MARISA Pressure News.Com — Pasca penertiban aktivitas tambang oleh aparat, DPRD dan pemerintah daerah beberapa waktu lalu, semangat para pelaku usaha tambang di Kecamatan Marisa, Kabupaten Pohuwato, tak lantas padam. Justru mereka kini tampil lebih bertanggung jawab dan aktif melakukan perbaikan lingkungan, termasuk melalui kegiatan pengerukan sedimentasi di sejumlah titik rawan banjir. Minggu (27/07)
Pengerukan sedimentasi ini telah berlangsung selama tiga hari berturut-turut. Dimulai dari Desa Bulangita pada hari pertama, kemudian dilanjutkan ke Desa Teratai di hari kedua, dan direncanakan berlanjut ke Desa Palopo pada esok hari.
Salah satu pelaku usaha tambang yang ditemui menyampaikan bahwa tambang di Bulangita bukan sekadar sumber pendapatan, tetapi satu-satunya pintu rezeki bagi mereka yang tidak memiliki pekerjaan tetap atau lahan pertanian.
> “Kami berharap pemerintah memberikan ruang bagi kami untuk tetap beraktivitas di tambang Bulangita. Karena di sinilah kami bisa menghidupi keluarga kami, di tengah keterbatasan lapangan kerja dan sempitnya akses terhadap lahan pertanian,” ujar seorang pelaku usaha tambang yang enggan disebutkan namanya.

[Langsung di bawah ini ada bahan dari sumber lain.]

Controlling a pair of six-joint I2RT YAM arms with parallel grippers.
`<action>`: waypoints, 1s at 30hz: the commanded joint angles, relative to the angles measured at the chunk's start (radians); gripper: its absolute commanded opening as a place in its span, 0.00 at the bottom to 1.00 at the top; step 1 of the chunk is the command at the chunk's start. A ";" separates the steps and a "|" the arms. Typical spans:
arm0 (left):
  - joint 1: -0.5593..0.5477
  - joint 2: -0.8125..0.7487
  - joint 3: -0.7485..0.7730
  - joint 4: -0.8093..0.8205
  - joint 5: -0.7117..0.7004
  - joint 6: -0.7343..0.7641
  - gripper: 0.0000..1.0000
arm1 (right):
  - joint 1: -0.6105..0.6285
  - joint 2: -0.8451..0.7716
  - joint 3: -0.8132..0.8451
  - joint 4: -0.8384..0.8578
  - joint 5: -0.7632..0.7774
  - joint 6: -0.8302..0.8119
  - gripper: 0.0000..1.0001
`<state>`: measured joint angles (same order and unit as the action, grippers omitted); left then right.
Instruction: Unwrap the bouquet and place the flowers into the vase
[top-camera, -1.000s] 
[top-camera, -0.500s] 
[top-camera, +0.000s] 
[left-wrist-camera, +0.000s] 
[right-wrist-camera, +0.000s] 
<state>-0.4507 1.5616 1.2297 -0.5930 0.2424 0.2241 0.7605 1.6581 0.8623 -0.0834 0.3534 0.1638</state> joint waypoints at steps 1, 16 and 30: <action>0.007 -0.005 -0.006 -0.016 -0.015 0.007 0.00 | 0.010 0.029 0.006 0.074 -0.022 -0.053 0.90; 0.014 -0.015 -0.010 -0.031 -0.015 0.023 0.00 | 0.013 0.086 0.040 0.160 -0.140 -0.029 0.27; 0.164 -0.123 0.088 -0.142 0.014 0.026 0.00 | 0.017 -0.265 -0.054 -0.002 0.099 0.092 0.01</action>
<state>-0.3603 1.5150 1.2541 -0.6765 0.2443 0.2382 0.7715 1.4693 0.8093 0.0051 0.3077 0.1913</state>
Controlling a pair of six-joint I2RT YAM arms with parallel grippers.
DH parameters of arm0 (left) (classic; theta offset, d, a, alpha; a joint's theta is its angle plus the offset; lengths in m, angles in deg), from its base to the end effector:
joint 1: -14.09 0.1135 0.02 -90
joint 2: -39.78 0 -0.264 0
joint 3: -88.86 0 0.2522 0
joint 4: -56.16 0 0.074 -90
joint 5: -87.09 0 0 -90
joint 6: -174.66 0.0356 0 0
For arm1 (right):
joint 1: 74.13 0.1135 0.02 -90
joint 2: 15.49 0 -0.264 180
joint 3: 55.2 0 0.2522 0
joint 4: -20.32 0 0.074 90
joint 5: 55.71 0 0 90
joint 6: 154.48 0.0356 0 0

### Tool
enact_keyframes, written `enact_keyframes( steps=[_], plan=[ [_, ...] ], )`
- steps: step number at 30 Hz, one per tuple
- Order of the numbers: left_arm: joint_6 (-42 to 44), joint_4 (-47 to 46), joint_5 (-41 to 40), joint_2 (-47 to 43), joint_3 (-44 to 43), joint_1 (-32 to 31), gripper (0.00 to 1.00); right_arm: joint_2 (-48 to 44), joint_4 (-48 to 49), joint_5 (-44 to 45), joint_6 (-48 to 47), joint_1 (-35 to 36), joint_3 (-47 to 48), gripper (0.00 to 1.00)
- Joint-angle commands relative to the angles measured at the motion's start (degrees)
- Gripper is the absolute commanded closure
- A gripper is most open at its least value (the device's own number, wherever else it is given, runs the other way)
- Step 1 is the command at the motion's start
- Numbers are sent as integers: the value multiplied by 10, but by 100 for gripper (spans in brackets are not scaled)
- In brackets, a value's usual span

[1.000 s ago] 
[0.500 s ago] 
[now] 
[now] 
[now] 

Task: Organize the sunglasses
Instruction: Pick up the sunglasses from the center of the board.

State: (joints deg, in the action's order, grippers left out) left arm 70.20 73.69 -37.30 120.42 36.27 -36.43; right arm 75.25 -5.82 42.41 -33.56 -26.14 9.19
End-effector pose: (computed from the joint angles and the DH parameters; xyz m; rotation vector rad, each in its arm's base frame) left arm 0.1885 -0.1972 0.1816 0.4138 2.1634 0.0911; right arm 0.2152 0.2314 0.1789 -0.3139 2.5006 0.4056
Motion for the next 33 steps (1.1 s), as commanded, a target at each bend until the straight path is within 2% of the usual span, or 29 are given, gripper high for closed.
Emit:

Langkah nyata yang mereka lakukan dengan mengeruk sedimentasi ini bukan hanya demi keberlanjutan usaha, tetapi juga sebagai bentuk tanggung jawab sosial untuk menjaga lingkungan dan mencegah bencana banjir yang bisa merugikan masyarakat luas.
Apresiasi terhadap aksi ini juga datang dari berbagai pihak, termasuk tokoh masyarakat Kecamatan Marisa, Ucok Bakari, yang menilai kegiatan rutin pengerukan sedimentasi oleh pelaku tambang adalah bentuk kesadaran ekologis yang patut dicontoh.
> “Pengerukan hampir tiap minggu ini sangat membantu mengurangi risiko banjir. Ini membuktikan bahwa pelaku usaha tambang tidak hanya mencari untung, tapi juga memikirkan dampaknya terhadap lingkungan,” kata Ucok
Kegiatan tersebut juga menjadi respons positif atas kunjungan DPRD Kabupaten Pohuwato ke lokasi tambang beberapa waktu lalu. Harapannya, pemerintah bisa melihat geliat semangat pelaku usaha yang berkomitmen menjaga ekosistem, sembari tetap mencari nafkah demi keluarga mereka.